The discovery that a single copy of Christchurch provides a degree of protection is a promising sign for scientists trying to develop treatments. If two copies are necessary, the bar for a new drug can be very high – it must be extremely effective to get any benefit. But it is a good sign that a low level of the gene prevents the occurrence of disease. It suggests that partial mimicking of the function of the Christchurch gene may work.
“I think this is a very important study, and the results are very important,” said Yadong Huang, director of the Center for Translational Development at the Gladstone Institute, an independent biomedical research organization based in San Francisco. Huang He did not participate in the study, but his laboratory showed it last year Christchurch Mutation It has benefits in Alzheimer’s disease-prone mice and in human brain cells in plates. Still, he says, until now there has been a critical gap in knowledge about how it affects people in the real world.
Rare patients lead to new treatments
For years, Alzheimer’s research has focused on clearing sticky amyloid plaques that accumulate in the brain. A few treatments have shown success, but they are far from a cure. The new research shows promise for a different biological target: drugs that mimic the rare Christchurch variant of the APOE gene.
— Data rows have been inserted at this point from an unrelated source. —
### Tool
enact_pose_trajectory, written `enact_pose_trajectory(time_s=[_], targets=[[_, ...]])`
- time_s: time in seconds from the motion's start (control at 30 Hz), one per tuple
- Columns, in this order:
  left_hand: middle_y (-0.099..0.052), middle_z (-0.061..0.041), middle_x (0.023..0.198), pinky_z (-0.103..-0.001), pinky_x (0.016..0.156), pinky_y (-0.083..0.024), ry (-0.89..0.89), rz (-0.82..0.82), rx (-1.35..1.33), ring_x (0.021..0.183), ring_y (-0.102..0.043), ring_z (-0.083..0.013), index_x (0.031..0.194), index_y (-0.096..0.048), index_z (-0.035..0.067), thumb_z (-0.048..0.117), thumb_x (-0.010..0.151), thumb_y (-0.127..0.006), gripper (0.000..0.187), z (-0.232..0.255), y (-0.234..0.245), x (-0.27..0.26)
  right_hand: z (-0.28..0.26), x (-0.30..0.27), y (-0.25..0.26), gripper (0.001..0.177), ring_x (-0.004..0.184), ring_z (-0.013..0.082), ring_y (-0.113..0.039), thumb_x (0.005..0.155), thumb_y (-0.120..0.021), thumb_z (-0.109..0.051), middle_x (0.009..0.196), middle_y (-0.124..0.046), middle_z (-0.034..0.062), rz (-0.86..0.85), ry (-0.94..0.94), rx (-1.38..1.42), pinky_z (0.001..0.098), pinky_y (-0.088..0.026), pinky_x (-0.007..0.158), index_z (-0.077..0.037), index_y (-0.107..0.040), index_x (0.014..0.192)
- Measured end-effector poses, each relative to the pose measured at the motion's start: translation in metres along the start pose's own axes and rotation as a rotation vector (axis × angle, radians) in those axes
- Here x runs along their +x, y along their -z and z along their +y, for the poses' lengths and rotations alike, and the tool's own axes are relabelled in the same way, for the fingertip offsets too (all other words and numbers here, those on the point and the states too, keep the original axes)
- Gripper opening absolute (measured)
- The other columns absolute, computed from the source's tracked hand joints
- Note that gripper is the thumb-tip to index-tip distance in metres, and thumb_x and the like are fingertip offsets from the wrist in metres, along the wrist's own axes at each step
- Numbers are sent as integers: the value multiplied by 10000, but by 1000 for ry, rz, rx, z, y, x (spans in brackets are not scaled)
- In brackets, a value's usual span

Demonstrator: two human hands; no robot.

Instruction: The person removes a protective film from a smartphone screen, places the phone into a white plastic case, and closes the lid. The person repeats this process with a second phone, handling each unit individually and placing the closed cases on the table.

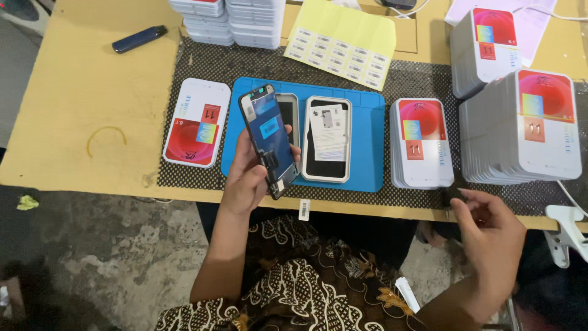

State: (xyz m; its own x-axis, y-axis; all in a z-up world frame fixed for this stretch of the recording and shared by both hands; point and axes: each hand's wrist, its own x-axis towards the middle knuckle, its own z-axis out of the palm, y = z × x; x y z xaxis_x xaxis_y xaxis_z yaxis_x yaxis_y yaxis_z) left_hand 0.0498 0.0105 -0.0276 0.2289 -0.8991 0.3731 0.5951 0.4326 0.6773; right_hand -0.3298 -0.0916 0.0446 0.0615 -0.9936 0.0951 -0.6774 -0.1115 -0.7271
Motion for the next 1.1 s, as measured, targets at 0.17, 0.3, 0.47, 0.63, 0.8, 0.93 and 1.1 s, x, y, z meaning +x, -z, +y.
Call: enact_pose_trajectory(time_s=[0.17, 0.3, 0.47, 0.63, 0.8, 0.93, 1.1], targets=[[-493, -119, 1358, -424, 972, -608, 102, 114, 521, 1093, -669, -251, 1651, -165, 199, 179, 899, -773, 968, 25, -40, 26, -42, -6, -38, 394, 731, 121, -670, 913, -675, -55, 1037, -690, 80, -449, 423, 310, 221, -572, 642, -78, -606, 1300], [-551, -185, 1207, -442, 841, -670, -11, 169, 920, 935, -702, -329, 1648, -263, 157, 334, 792, -888, 1075, 3, -56, 46, -88, 3, -111, 878, 1104, 373, -700, 802, -787, 61, 1430, -531, 278, -562, 610, 609, 399, -626, 814, 16, -349, 1561], [-552, -217, 1178, -417, 741, -668, -9, 106, 1121, 957, -711, -411, 1574, -384, 63, 340, 900, -811, 845, -14, -46, 57, -79, 28, -152, 694, 998, 399, -724, 891, -698, 137, 1246, -642, 281, -413, 577, 521, 472, -629, 805, 71, -425, 1526], [-618, -143, 1211, -326, 836, -663, 108, -12, 1189, 1047, -726, -331, 1520, -520, 112, 119, 980, -711, 573, -19, -15, 48, -59, 35, -159, 664, 913, 364, -737, 910, -719, 73, 1104, -694, 243, -406, 512, 397, 470, -632, 741, 55, -459, 1521], [-565, -98, 1176, -423, 974, -540, -29, -62, 1365, 1173, -564, -323, 1539, -509, 99, 72, 920, -771, 673, -25, -8, 39, -62, 35, -160, 476, 919, 256, -588, 924, -811, -198, 979, -593, 64, -208, 627, 148, 370, -501, 710, -64, -684, 1362], [-563, -84, 1183, -391, 993, -507, -28, -91, 1336, 1182, -533, -306, 1543, -512, 126, 72, 931, -755, 660, -29, -3, 40, -51, 38, -165, 452, 952, 270, -613, 952, -778, -155, 970, -611, 69, -226, 596, 152, 379, -491, 706, -85, -684, 1388], [-585, -130, 1242, -401, 1004, -512, 33, -109, 1375, 1236, -520, -333, 1522, -528, 78, 103, 961, -737, 599, -26, -11, 39, -53, 35, -163, 517, 1070, 349, -619, 1012, -705, -139, 1057, -597, 110, -253, 581, 104, 431, -506, 744, -71, -574, 1508]])
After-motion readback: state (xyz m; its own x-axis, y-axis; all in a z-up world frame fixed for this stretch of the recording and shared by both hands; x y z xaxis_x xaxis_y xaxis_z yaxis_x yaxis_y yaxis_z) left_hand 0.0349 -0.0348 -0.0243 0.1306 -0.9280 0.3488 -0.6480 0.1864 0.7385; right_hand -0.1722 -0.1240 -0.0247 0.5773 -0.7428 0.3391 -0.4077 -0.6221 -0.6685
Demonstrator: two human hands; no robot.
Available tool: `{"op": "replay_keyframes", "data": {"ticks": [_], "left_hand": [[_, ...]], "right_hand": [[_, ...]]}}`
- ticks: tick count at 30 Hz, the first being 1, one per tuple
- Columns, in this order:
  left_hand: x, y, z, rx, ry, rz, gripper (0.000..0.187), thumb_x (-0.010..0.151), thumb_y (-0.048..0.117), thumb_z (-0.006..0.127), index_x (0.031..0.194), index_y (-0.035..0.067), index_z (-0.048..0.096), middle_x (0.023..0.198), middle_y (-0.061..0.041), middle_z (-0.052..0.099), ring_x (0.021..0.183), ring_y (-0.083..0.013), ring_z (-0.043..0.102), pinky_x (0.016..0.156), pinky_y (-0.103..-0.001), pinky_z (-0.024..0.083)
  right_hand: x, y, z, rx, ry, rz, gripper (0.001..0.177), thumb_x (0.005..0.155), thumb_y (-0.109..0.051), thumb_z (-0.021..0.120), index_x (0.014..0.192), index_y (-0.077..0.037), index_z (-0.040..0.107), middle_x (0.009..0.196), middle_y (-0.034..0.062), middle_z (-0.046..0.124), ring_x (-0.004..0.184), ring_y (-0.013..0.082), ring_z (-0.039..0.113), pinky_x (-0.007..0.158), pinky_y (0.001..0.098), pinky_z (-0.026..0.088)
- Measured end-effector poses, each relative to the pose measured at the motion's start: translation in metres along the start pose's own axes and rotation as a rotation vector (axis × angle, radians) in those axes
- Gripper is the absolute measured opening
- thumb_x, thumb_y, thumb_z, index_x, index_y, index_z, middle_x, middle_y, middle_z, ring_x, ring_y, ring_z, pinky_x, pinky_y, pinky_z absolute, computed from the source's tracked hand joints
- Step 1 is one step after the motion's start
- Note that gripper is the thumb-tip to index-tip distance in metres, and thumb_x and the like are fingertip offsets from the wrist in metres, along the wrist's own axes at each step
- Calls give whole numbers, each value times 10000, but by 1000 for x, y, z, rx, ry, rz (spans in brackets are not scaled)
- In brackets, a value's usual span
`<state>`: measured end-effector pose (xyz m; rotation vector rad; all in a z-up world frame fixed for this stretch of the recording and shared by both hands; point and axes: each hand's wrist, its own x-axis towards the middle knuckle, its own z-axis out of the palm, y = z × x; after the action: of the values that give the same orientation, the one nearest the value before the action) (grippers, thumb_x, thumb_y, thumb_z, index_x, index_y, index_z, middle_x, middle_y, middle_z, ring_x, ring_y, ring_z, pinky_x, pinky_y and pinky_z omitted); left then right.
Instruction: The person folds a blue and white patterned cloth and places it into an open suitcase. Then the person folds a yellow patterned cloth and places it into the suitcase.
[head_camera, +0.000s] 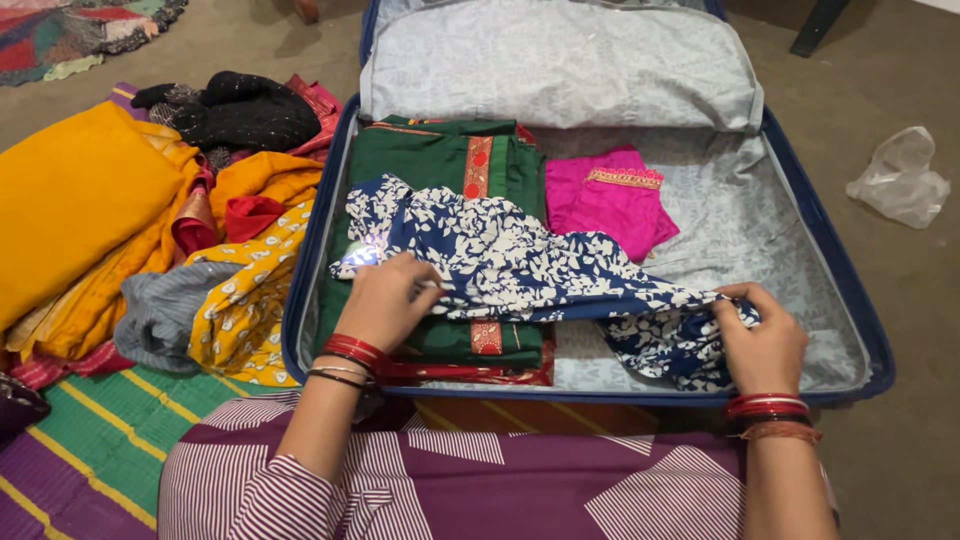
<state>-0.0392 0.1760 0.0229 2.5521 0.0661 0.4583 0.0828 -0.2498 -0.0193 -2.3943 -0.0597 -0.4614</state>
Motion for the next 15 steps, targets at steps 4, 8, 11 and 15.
{"op": "replay_keyframes", "data": {"ticks": [4, 8, 11, 15], "left_hand": [[3, 4, 3, 80, 370, -44, 87, 851, 189, 738, 896, 127, 697, 888, -78, 673, 874, -336, 661, 807, -455, 464], [4, 5, 14, 261, 549, -35, 77, 796, 168, 759, 829, 136, 697, 918, -109, 660, 881, -373, 649, 752, -482, 474], [4, 3, 24, 69, 327, -340, 92, 900, 172, 711, 966, 112, 688, 1049, -165, 618, 888, -396, 637, 762, -496, 501], [7, 8, 28, 186, 212, -356, 240, 830, 39, 616, 1033, 137, 698, 1060, -146, 643, 1002, -385, 634, 868, -504, 492]], "right_hand": [[-4, -2, -2, 51, 39, -32, 160, 940, -248, 742, 1053, -139, 766, 905, 169, 733, 865, 330, 719, 780, 411, 525], [-8, -8, -3, 84, 62, -89, 149, 933, -212, 742, 1056, -130, 759, 910, 155, 733, 875, 314, 726, 786, 401, 528], [-10, -12, -4, 77, 63, -105, 150, 922, -197, 742, 1052, -125, 762, 937, 150, 740, 895, 314, 722, 791, 401, 531], [-13, -18, -7, 95, 90, -161, 145, 938, -181, 730, 1061, -108, 756, 993, 149, 742, 950, 313, 720, 840, 399, 534]]}}
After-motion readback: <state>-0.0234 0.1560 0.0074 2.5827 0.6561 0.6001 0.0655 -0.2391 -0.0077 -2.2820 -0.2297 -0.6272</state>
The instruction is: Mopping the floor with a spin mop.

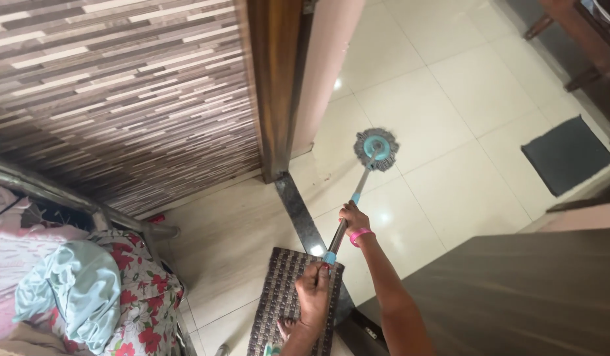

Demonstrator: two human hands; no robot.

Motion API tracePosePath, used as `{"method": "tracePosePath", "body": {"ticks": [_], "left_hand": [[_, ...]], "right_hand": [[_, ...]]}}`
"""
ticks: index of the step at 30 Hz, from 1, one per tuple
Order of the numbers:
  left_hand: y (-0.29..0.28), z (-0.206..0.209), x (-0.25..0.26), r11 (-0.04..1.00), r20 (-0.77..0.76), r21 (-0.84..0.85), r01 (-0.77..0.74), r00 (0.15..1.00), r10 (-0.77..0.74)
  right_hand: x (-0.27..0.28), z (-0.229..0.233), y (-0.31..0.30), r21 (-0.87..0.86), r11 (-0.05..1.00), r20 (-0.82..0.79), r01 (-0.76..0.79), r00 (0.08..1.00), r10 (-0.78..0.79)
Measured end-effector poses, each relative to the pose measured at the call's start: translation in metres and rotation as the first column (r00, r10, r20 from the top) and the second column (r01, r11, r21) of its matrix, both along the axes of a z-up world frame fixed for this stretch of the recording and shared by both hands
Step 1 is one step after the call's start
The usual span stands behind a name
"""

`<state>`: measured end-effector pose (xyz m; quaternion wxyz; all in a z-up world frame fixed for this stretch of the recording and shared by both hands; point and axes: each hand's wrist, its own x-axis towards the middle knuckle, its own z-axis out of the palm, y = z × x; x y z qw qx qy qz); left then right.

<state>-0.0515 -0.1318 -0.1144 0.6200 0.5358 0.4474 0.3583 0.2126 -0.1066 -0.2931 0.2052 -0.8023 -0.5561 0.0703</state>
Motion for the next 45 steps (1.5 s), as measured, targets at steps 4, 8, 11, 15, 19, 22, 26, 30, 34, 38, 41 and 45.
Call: {"method": "tracePosePath", "body": {"ticks": [4, 8, 11, 15, 19, 22, 26, 30, 34, 38, 41, 45], "left_hand": [[-0.015, -0.027, -0.005, 0.996, -0.144, -0.088, -0.008, 0.990, -0.004], [-0.041, 0.005, -0.050, 0.994, -0.004, -0.001, -0.110, 0.994, 0.110], [-0.042, 0.027, -0.088, 0.996, -0.084, -0.024, -0.091, 0.993, 0.089], [-0.044, 0.061, -0.152, 0.982, -0.146, -0.131, -0.137, 0.982, 0.117], [-0.071, 0.090, -0.242, 0.967, 0.025, -0.211, -0.143, 0.988, 0.151], [-0.102, 0.082, -0.322, 0.981, 0.060, -0.086, -0.175, 0.982, 0.181], [-0.137, 0.126, -0.421, 0.970, 0.024, -0.082, -0.229, 0.972, 0.232], [-0.155, 0.181, -0.486, 0.944, 0.059, 0.037, -0.327, 0.944, 0.324], [-0.168, 0.208, -0.516, 0.920, 0.112, -0.058, -0.388, 0.913, 0.393], [-0.182, 0.196, -0.523, 0.918, 0.133, -0.029, -0.396, 0.908, 0.396], [-0.179, 0.181, -0.526, 0.908, 0.114, -0.049, -0.417, 0.900, 0.420], [-0.171, 0.150, -0.530, 0.890, 0.132, -0.137, -0.434, 0.883, 0.451]], "right_hand": [[-0.006, -0.008, 0.025, -0.166, 0.983, -0.012, -0.082, 0.997, 0.081], [-0.047, -0.011, 0.015, -0.203, 0.945, 0.055, -0.255, 0.961, 0.271], [-0.085, 0.005, 0.012, -0.228, 0.920, 0.072, -0.320, 0.936, 0.343], [-0.161, 0.051, 0.005, -0.285, 0.896, -0.002, -0.341, 0.935, 0.355], [-0.246, 0.037, -0.018, -0.150, 0.902, 0.105, -0.405, 0.901, 0.421], [-0.330, 0.038, -0.041, -0.060, 0.898, 0.005, -0.436, 0.899, 0.437], [-0.442, 0.035, -0.064, -0.220, 0.893, -0.035, -0.391, 0.919, 0.394], [-0.530, 0.103, -0.075, -0.167, 0.830, -0.102, -0.532, 0.847, 0.522], [-0.570, 0.112, -0.086, -0.206, 0.807, -0.069, -0.553, 0.831, 0.551], [-0.578, 0.118, -0.103, -0.319, 0.812, -0.068, -0.489, 0.866, 0.495], [-0.574, 0.100, -0.107, -0.275, 0.848, -0.050, -0.454, 0.887, 0.459], [-0.571, 0.095, -0.104, -0.258, 0.862, -0.033, -0.437, 0.895, 0.444]]}}
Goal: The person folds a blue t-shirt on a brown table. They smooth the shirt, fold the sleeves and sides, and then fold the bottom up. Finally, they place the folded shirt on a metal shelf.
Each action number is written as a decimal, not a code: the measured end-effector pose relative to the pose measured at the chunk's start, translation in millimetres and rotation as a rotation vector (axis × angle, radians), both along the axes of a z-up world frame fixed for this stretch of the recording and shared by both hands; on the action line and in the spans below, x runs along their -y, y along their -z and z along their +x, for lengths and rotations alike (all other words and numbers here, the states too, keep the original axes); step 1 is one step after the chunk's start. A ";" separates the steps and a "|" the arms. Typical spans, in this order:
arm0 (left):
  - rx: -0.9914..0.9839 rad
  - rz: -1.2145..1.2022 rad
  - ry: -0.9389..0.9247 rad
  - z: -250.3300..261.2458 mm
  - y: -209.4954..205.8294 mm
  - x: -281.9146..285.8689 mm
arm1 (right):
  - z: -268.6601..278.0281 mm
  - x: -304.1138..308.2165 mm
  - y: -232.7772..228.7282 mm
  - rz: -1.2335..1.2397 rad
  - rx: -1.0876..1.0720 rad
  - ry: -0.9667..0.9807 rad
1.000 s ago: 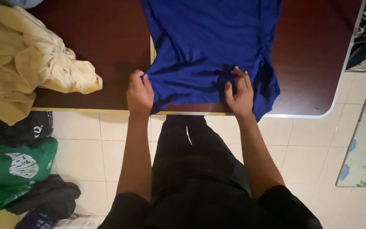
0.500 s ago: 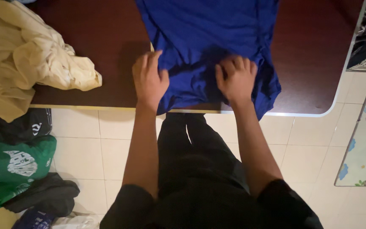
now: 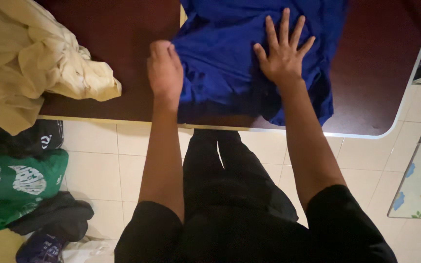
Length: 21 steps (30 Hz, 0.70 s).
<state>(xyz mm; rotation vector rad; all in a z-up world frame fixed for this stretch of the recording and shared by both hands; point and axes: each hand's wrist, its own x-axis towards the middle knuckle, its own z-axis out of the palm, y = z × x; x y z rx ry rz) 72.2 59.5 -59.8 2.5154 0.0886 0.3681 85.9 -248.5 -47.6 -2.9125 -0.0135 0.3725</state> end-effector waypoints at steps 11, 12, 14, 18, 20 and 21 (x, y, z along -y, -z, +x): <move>0.186 0.188 0.135 57.0 11.2 26.6 | 33.2 -7.7 0.5 0.166 0.281 -0.194; 0.204 0.178 0.201 66.6 16.2 29.5 | 41.0 -12.2 -0.3 0.179 0.246 -0.221; 0.080 0.216 0.204 81.5 24.6 34.4 | 53.9 -19.9 -3.5 0.146 0.167 -0.254; -0.091 0.084 0.164 95.0 27.1 32.5 | 67.2 -23.4 -6.2 0.042 0.055 -0.191; -0.010 -0.013 0.126 96.1 21.1 21.9 | 68.4 -19.9 -4.1 0.043 0.073 -0.131; 0.028 -0.062 0.108 95.5 17.7 18.7 | 67.8 -17.5 -3.1 0.052 0.101 -0.108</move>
John Hardy, a neurogenetics expert at the UK Dementia Research Institute at University College London, said pharmaceutical companies have traditionally been less enthusiastic about APOE as a difficult target, but that is changing.
“Interest is growing, and this discovery is part of the reason,” Hardy wrote in an email.
As the next step, researchers have prepared a Experimental antibody drug It looks like Christchurch. When they gave mice genetically engineered to develop Alzheimer’s symptoms, the drug reduced the accumulation of tau tangles — a sign they were on the right track, they found.